When students come in and see the class set up in rows, they always have a quick change in demeanor. Students tend to go into a panic mode, fretting about the test and talking themselves down. It is common to hear, “I am about to fail” or “Can I do a retake after this?” It is frustrating to see all the work we do together to build a growth mindset go out the window because it is a test day.
In an effort to help ease this anxiety for students, I have adopted practices to change the mood on test day. My class is still set in rows for a test and students still have a visible reaction when they walk in and see it. However, I have established routines to help ease the transition from this initial shock (even though we spent the prior class period preparing together) to actually taking the test. I remind students to put away non-testing materials, make sure they all have calculators and writing utensils, and allow them to get out the notes pages they have prepared to use on the test. Rather than simply handing them a test as they walk in, this transition time helps them calm down and prepare for the test. Then I take the whole class outside and pass out the test. I give the students about 5 minutes to preview the test and discuss it with their classmates. They are not allowed to have writing utensils during the preview, but they can talk to as many other students as they want to. I typically see a couple large groups form and a few smaller pairs of students looking over the test on their own. There is always a student or two who doesn’t talk to anyone else, but just looks it over on their own. When we go back inside, all students sit quietly and take the test on their own. I play soft background music during the test as students work.
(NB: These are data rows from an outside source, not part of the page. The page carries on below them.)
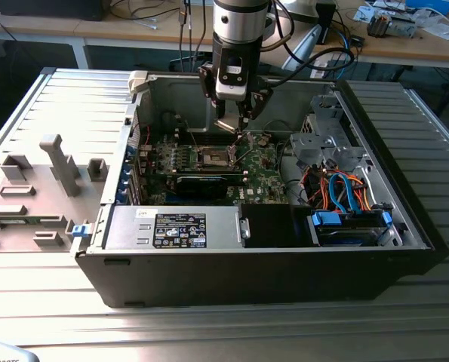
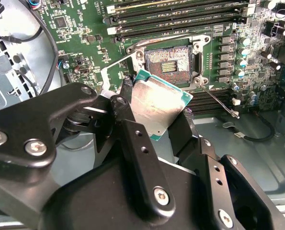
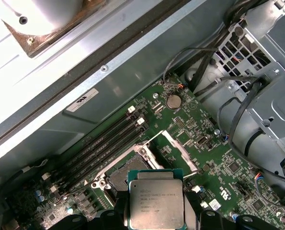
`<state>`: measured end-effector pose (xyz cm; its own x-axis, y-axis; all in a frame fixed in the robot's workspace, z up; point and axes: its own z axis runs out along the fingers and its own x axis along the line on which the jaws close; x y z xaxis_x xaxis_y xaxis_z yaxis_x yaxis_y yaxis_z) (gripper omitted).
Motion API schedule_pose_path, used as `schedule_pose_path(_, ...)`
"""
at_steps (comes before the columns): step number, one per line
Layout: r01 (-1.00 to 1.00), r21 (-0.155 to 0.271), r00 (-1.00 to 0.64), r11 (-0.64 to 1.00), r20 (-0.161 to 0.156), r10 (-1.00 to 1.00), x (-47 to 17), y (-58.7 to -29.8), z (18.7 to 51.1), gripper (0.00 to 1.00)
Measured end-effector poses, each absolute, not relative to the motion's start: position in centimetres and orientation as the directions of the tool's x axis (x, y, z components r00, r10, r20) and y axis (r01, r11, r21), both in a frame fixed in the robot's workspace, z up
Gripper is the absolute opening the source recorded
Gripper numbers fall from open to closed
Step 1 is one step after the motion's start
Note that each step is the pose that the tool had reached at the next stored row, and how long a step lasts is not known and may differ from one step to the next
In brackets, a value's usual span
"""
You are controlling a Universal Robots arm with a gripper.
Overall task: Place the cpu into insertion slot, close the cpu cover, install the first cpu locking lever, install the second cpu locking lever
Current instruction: 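Place the cpu into insertion slot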
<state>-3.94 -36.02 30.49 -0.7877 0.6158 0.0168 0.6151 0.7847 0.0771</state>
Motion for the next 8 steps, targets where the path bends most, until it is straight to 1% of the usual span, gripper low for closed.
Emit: schedule_pose_path(8, 0.618, 0.077, -0.785, 0.782, 0.017, 0.619, -3.94, -36.02, 30.49, 0.55)
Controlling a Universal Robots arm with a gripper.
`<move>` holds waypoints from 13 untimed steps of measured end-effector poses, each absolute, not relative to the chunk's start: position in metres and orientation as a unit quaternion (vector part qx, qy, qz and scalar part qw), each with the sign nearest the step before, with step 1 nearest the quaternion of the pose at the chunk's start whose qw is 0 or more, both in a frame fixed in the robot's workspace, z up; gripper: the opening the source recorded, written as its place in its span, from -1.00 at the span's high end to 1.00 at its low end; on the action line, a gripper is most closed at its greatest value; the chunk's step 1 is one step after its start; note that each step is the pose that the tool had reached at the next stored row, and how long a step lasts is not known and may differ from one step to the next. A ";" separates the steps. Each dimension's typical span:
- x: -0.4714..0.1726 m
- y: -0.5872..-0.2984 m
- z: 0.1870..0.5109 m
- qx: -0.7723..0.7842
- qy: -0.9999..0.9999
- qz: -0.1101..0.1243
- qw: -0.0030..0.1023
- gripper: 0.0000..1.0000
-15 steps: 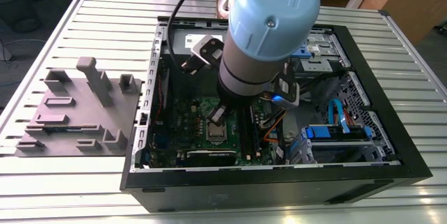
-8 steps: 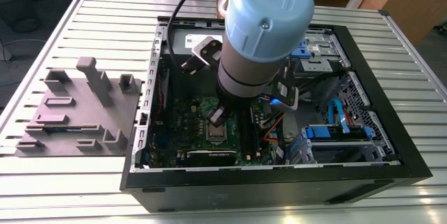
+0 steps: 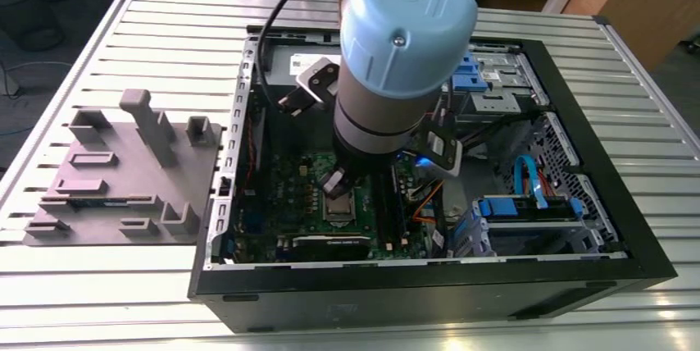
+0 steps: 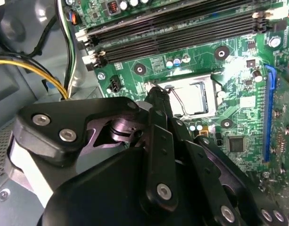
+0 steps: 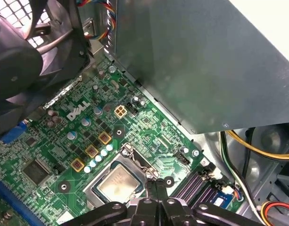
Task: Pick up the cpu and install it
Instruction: 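Install the first cpu locking lever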
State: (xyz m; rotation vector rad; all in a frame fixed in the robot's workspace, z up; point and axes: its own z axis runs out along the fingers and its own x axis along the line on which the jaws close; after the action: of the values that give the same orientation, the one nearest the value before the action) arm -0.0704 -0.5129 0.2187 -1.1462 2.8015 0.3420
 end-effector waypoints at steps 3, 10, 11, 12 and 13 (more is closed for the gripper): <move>-0.070 -0.513 0.216 -0.367 0.923 0.108 0.047 0.78; -0.070 -0.513 0.211 -0.341 0.933 0.102 0.048 0.78; -0.070 -0.513 0.210 -0.338 0.934 0.101 0.048 0.78; -0.070 -0.513 0.209 -0.335 0.936 0.100 0.048 0.78; -0.070 -0.513 0.209 -0.334 0.936 0.100 0.048 0.78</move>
State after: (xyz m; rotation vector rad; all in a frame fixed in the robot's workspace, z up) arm -0.0704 -0.5130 0.2093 -1.0188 2.8530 0.3045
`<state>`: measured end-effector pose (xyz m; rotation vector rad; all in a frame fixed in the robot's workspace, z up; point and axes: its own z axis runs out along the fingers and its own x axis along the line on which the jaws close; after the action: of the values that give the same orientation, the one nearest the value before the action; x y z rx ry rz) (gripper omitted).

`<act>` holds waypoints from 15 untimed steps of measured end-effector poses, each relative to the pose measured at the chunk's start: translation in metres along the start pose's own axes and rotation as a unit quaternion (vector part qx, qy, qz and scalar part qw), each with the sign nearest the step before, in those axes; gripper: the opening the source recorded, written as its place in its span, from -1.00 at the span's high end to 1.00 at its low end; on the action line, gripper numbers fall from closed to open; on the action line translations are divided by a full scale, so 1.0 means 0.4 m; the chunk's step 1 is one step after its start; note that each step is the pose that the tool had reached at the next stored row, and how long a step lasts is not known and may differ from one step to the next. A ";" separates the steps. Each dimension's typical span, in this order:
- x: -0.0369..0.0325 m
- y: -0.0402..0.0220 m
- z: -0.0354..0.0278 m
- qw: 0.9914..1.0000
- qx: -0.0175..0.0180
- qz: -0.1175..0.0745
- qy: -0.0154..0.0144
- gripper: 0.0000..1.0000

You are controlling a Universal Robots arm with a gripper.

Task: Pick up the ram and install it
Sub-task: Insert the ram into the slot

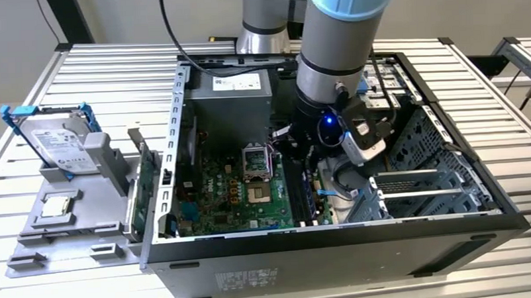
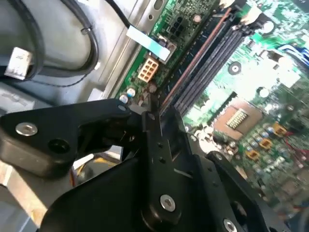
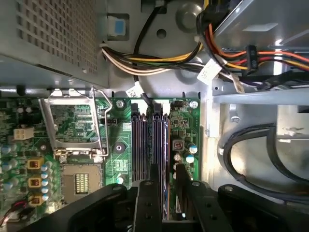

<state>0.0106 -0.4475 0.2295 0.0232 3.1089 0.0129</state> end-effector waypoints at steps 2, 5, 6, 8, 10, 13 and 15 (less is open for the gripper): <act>-0.001 0.000 -0.022 1.000 0.000 0.000 0.000 -1.00; -0.001 0.000 -0.033 1.000 0.000 0.000 0.000 -1.00; -0.001 0.000 -0.033 1.000 0.000 0.000 0.000 -1.00; -0.001 0.000 -0.033 1.000 0.000 -0.001 0.000 1.00; -0.001 0.000 -0.033 1.000 0.000 -0.001 0.000 1.00; -0.001 0.000 -0.033 1.000 0.000 -0.002 0.000 1.00; -0.001 0.000 -0.033 1.000 0.000 -0.006 0.000 1.00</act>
<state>0.0106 -0.4475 0.2428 0.0055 3.1091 0.0129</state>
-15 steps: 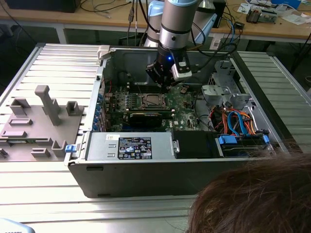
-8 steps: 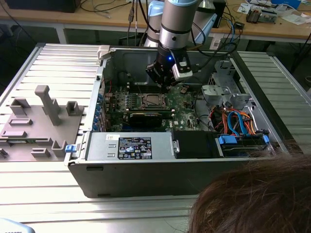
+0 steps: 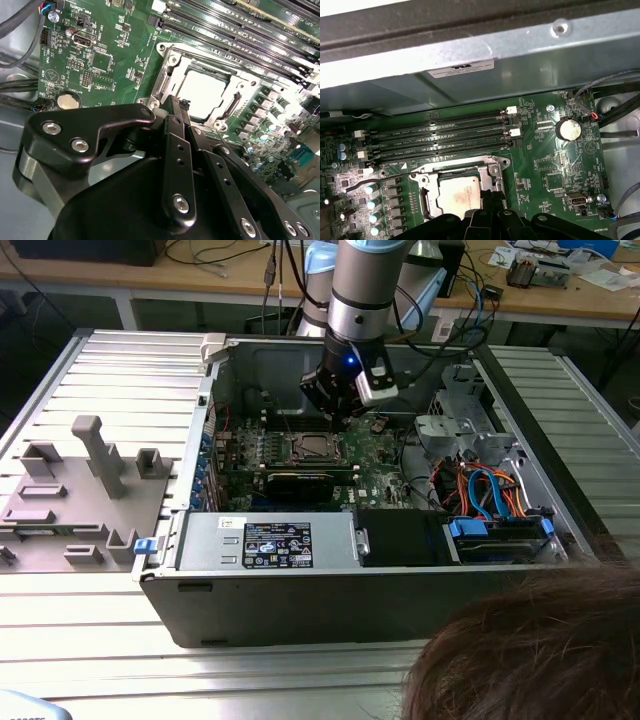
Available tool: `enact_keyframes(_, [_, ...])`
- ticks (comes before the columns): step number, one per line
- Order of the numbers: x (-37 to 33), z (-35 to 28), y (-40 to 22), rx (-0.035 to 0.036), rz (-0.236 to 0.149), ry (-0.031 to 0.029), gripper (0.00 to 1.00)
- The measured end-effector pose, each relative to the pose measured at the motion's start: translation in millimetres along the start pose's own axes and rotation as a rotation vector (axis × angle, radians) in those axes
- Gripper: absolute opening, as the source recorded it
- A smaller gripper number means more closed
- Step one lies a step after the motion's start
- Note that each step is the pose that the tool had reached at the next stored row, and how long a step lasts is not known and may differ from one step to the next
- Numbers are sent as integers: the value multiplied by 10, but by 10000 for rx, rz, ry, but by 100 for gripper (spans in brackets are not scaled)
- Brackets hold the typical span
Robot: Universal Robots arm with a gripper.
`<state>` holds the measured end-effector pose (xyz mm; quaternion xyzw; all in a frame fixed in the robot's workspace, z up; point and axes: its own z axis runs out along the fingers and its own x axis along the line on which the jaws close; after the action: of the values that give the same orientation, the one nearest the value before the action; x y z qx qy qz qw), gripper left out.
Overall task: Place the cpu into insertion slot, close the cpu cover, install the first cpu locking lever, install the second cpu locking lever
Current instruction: 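Install the first cpu locking lever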
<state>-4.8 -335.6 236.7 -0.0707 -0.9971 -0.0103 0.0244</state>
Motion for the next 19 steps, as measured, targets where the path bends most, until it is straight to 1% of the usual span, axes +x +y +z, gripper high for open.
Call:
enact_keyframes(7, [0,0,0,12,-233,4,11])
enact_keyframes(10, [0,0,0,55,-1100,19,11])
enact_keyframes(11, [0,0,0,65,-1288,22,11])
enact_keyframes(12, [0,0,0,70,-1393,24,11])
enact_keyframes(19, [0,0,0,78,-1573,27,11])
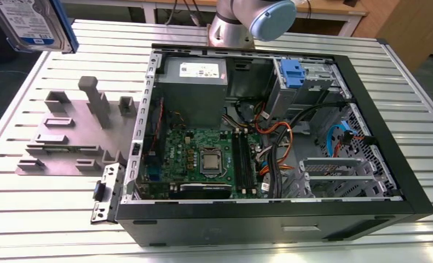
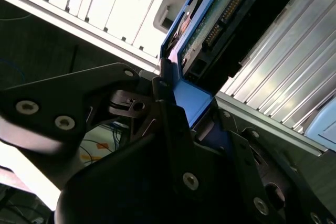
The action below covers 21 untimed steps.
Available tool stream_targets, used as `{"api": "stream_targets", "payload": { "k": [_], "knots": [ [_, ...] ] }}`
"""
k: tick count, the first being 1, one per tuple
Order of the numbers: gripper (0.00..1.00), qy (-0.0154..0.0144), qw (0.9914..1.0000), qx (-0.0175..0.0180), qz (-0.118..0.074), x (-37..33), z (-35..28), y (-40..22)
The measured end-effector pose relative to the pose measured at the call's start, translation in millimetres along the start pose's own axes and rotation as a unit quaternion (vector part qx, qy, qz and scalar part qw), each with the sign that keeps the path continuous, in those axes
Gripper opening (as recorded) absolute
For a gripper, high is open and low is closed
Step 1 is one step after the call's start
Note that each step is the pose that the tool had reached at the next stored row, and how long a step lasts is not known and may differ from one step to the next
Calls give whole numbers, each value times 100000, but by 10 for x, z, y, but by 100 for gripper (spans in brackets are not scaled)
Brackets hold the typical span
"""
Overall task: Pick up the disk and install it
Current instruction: 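Pick up the disk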
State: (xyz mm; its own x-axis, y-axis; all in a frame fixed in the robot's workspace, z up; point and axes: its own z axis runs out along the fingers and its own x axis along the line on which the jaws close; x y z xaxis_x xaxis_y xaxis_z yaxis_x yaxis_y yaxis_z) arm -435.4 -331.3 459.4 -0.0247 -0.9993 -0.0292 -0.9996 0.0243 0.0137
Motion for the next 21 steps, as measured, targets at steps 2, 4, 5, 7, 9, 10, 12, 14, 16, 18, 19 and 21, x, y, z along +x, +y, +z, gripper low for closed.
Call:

I recently polled my students to see how they felt about these changes in testing routines. 100% of students reported enjoying the opportunity to preview the test. Some claim it helps them sort out their thoughts before they start working. Others say they are able to clarify ideas they have with classmates. About 80% of my students reported that they enjoy the background music. They say that it helps them not be distracted by a silent room, that they concentrate better, and that it is soothing. Others reported that the music was distracting or that it made them sleepy.
While I don’t believe that it is possible to make test days feel like any other day in class, I do believe that I can help to ease the pressure students are used to feeling anytime they hear the word “test”. I am excited to keep adapting my test day routines to help students feel ready for success rather than to fear failure.